◆ **ACTIVITY**
An exact copy of the listing is what is needed here; write it out in full.
(RECORDED DATA begins)
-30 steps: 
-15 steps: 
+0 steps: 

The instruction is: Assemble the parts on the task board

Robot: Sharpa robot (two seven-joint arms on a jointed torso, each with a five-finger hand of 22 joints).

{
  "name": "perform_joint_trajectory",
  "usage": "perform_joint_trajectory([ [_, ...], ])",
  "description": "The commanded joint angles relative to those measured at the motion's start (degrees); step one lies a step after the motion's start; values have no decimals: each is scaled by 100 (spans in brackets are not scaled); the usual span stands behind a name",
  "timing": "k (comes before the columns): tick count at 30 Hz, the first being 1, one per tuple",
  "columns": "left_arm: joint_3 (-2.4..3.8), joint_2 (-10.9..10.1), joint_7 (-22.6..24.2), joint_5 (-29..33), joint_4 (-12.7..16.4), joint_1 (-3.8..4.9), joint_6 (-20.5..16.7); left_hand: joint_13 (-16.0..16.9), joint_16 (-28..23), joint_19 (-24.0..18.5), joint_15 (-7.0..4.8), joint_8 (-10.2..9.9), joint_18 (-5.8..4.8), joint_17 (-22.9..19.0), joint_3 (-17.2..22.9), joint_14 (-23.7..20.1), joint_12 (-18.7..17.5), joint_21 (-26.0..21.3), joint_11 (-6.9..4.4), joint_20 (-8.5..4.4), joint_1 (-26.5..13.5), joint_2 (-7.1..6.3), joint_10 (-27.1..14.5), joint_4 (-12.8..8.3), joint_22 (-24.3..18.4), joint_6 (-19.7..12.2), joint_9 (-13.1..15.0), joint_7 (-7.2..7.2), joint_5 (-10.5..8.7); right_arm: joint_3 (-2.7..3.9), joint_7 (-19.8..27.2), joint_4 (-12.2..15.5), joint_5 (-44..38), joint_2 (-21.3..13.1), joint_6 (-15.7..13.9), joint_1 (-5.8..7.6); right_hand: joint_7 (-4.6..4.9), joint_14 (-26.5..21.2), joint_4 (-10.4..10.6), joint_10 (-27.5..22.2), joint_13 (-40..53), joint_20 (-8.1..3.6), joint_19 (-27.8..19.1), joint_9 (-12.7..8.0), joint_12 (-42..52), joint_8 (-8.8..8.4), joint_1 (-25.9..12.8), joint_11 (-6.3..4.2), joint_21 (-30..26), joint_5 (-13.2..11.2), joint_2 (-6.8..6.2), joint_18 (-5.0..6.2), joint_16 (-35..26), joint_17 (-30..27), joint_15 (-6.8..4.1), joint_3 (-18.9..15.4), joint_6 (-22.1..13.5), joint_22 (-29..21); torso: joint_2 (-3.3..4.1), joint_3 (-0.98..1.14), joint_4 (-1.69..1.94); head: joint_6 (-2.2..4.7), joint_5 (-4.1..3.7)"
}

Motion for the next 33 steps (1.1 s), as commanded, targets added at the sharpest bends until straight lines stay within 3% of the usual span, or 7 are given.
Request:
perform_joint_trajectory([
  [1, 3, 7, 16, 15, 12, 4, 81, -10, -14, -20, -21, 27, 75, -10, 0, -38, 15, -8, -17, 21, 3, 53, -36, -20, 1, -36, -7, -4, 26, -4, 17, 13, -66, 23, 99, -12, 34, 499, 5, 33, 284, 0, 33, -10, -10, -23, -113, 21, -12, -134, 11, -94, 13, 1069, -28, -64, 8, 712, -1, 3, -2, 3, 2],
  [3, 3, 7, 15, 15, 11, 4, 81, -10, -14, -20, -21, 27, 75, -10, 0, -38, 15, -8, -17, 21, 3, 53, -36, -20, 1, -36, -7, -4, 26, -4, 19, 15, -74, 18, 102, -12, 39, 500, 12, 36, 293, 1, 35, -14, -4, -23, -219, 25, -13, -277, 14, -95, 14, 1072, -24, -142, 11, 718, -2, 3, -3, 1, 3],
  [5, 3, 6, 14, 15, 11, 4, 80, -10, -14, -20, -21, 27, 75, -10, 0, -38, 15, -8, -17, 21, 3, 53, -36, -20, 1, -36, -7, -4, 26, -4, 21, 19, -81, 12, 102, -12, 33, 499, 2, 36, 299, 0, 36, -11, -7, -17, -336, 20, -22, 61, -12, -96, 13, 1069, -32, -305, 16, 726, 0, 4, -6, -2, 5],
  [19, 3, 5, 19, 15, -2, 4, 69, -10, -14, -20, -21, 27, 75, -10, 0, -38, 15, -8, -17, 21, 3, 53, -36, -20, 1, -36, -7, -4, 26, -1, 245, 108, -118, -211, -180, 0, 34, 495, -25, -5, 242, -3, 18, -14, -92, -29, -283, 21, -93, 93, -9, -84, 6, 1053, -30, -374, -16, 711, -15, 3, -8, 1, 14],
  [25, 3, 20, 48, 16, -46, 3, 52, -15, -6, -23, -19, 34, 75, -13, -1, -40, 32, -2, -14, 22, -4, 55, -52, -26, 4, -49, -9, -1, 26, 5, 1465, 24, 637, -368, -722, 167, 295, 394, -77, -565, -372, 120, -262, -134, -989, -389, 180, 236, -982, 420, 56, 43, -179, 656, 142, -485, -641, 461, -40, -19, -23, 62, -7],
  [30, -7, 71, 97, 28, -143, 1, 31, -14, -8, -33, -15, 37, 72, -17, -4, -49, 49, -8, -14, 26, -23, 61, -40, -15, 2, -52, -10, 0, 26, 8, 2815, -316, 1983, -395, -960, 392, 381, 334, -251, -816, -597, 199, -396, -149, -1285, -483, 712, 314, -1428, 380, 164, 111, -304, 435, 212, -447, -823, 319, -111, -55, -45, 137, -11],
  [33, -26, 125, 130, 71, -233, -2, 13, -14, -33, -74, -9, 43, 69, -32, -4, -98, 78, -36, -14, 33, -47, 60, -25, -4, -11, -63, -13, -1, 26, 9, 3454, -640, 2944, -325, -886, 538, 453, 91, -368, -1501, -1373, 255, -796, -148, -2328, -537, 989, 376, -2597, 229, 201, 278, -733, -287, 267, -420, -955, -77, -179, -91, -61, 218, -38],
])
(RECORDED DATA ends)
◆ **SOLUTION TO THIS PROBLEM**
-30 steps: 
-15 steps: 
+0 steps: 

The instruction is: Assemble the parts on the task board

Robot: Sharpa robot (two seven-joint arms on a jointed torso, each with a five-finger hand of 22 joints).

{
  "name": "perform_joint_trajectory",
  "usage": "perform_joint_trajectory([ [_, ...], ])",
  "description": "The commanded joint angles relative to those measured at the motion's start (degrees); step one lies a step after the motion's start; values have no decimals: each is scaled by 100 (spans in brackets are not scaled); the usual span stands behind a name",
  "timing": "k (comes before the columns): tick count at 30 Hz, the first being 1, one per tuple",
  "columns": "left_arm: joint_3 (-2.4..3.8), joint_2 (-10.9..10.1), joint_7 (-22.6..24.2), joint_5 (-29..33), joint_4 (-12.7..16.4), joint_1 (-3.8..4.9), joint_6 (-20.5..16.7); left_hand: joint_13 (-16.0..16.9), joint_16 (-28..23), joint_19 (-24.0..18.5), joint_15 (-7.0..4.8), joint_8 (-10.2..9.9), joint_18 (-5.8..4.8), joint_17 (-22.9..19.0), joint_3 (-17.2..22.9), joint_14 (-23.7..20.1), joint_12 (-18.7..17.5), joint_21 (-26.0..21.3), joint_11 (-6.9..4.4), joint_20 (-8.5..4.4), joint_1 (-26.5..13.5), joint_2 (-7.1..6.3), joint_10 (-27.1..14.5), joint_4 (-12.8..8.3), joint_22 (-24.3..18.4), joint_6 (-19.7..12.2), joint_9 (-13.1..15.0), joint_7 (-7.2..7.2), joint_5 (-10.5..8.7); right_arm: joint_3 (-2.7..3.9), joint_7 (-19.8..27.2), joint_4 (-12.2..15.5), joint_5 (-44..38), joint_2 (-21.3..13.1), joint_6 (-15.7..13.9), joint_1 (-5.8..7.6); right_hand: joint_7 (-4.6..4.9), joint_14 (-26.5..21.2), joint_4 (-10.4..10.6), joint_10 (-27.5..22.2), joint_13 (-40..53), joint_20 (-8.1..3.6), joint_19 (-27.8..19.1), joint_9 (-12.7..8.0), joint_12 (-42..52), joint_8 (-8.8..8.4), joint_1 (-25.9..12.8), joint_11 (-6.3..4.2), joint_21 (-30..26), joint_5 (-13.2..11.2), joint_2 (-6.8..6.2), joint_18 (-5.0..6.2), joint_16 (-35..26), joint_17 (-30..27), joint_15 (-6.8..4.1), joint_3 (-18.9..15.4), joint_6 (-22.1..13.5), joint_22 (-29..21); torso: joint_2 (-3.3..4.1), joint_3 (-0.98..1.14), joint_4 (-1.69..1.94); head: joint_6 (-2.2..4.7), joint_5 (-4.1..3.7)"
}

Motion for the next 33 steps (1.1 s), as commanded, targets added at the sharpest bends until straight lines stay within 3% of the usual span, or 7 are given.
Request:
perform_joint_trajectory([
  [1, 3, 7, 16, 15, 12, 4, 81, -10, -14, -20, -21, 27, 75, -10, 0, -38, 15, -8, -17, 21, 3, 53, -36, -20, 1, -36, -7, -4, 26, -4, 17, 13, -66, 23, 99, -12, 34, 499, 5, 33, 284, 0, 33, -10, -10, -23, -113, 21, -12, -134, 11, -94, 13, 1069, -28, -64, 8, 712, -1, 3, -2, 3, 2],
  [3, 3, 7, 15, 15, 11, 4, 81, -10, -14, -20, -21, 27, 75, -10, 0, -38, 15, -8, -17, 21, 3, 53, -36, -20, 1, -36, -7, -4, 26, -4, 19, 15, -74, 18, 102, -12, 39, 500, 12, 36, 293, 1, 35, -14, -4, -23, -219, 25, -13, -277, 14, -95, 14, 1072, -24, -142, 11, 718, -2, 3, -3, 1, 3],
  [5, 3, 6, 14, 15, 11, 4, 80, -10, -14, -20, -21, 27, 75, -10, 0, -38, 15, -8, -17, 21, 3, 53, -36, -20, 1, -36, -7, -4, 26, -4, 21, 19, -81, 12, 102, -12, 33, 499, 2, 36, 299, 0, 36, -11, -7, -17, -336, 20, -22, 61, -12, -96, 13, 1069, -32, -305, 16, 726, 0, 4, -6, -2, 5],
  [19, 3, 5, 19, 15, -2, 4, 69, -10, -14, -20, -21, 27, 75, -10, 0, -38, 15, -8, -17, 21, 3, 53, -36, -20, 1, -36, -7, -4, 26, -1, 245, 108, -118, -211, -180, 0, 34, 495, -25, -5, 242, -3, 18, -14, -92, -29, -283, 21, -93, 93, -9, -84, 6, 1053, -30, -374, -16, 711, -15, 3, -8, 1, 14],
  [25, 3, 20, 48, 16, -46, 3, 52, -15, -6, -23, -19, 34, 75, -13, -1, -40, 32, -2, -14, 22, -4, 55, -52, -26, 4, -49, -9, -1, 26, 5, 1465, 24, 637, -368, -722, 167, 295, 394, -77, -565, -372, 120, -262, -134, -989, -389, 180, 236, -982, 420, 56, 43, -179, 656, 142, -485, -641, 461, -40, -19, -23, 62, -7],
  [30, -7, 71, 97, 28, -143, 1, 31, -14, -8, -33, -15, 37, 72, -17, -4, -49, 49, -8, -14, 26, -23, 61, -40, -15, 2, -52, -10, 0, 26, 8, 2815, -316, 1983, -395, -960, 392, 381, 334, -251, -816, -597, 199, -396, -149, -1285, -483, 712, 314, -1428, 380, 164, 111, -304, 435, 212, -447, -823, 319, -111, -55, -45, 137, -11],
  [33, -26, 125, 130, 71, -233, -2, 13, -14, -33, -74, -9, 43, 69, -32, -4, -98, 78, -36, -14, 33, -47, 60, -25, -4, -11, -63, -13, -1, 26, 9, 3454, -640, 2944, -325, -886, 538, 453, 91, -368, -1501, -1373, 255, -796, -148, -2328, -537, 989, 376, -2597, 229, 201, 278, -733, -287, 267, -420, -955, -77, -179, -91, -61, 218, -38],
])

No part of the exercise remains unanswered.